● Entries supplied:
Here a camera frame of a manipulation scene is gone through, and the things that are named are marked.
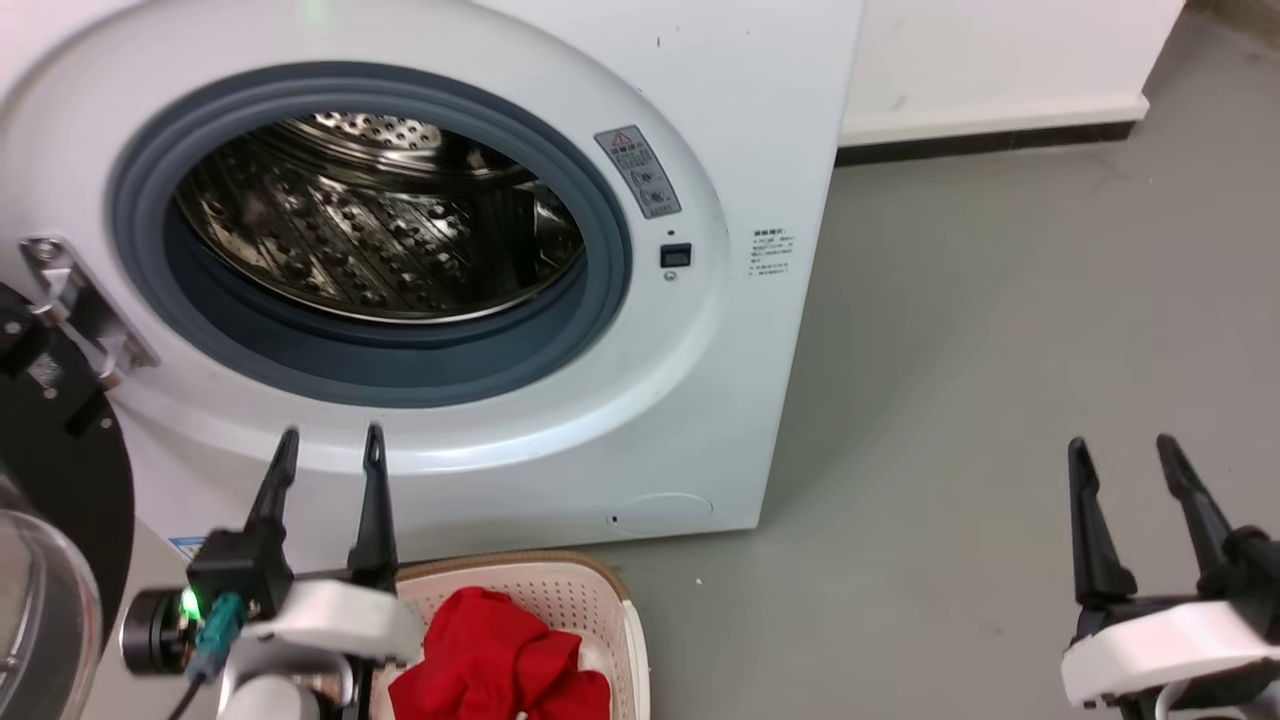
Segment washing machine door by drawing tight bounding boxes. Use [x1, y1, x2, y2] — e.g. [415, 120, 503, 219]
[0, 283, 136, 720]

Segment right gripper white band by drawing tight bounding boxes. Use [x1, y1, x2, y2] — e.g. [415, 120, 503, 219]
[1060, 433, 1280, 711]

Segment teal plug with cable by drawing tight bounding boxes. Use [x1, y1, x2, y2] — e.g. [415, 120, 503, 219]
[165, 592, 247, 720]

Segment round white filter cover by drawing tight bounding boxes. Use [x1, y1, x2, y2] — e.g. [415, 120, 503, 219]
[607, 493, 715, 528]

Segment small printed text label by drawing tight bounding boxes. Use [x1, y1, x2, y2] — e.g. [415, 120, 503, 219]
[748, 228, 798, 278]

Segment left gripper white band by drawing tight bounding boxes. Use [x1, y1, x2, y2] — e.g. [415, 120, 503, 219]
[187, 423, 426, 665]

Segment white front-load washing machine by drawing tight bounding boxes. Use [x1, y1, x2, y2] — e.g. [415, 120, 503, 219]
[0, 0, 866, 576]

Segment grey rubber door gasket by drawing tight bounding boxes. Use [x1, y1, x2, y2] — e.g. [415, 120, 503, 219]
[108, 62, 634, 409]

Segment stainless steel washing machine drum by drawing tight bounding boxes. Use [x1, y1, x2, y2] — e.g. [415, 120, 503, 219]
[175, 112, 586, 324]

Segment cream perforated laundry basket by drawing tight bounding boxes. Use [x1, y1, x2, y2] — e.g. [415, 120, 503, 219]
[365, 550, 651, 720]

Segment metal door hinge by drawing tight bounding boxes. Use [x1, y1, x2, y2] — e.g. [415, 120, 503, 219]
[20, 236, 161, 391]

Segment grey warning sticker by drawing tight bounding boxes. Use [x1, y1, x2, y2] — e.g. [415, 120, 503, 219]
[594, 126, 683, 220]

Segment red and white garment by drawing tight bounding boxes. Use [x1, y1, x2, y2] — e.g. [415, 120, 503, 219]
[388, 587, 612, 720]

● Problem statement: The reply should consist only of the line containing "Segment left gripper" and all lines after it in the listing above, reproduced exactly.

● Answer to the problem:
Segment left gripper white band by drawing tight bounding boxes. Use [x1, y1, x2, y2] — e.g. [415, 120, 503, 219]
[187, 423, 426, 665]

Segment white front-load washing machine by drawing tight bounding boxes. Use [x1, y1, x2, y2] — e.g. [415, 120, 503, 219]
[0, 0, 866, 576]

Segment grey rubber door gasket by drawing tight bounding boxes. Use [x1, y1, x2, y2] — e.g. [415, 120, 503, 219]
[108, 62, 634, 409]

Segment stainless steel washing machine drum by drawing tight bounding boxes. Use [x1, y1, x2, y2] — e.g. [415, 120, 503, 219]
[175, 112, 586, 324]

Segment cream perforated laundry basket by drawing tight bounding boxes. Use [x1, y1, x2, y2] — e.g. [415, 120, 503, 219]
[365, 550, 651, 720]

Segment metal door hinge by drawing tight bounding boxes. Use [x1, y1, x2, y2] — e.g. [415, 120, 503, 219]
[20, 236, 161, 391]

Segment grey warning sticker by drawing tight bounding boxes. Use [x1, y1, x2, y2] — e.g. [415, 120, 503, 219]
[594, 126, 683, 220]

Segment red and white garment by drawing tight bounding boxes. Use [x1, y1, x2, y2] — e.g. [415, 120, 503, 219]
[388, 587, 612, 720]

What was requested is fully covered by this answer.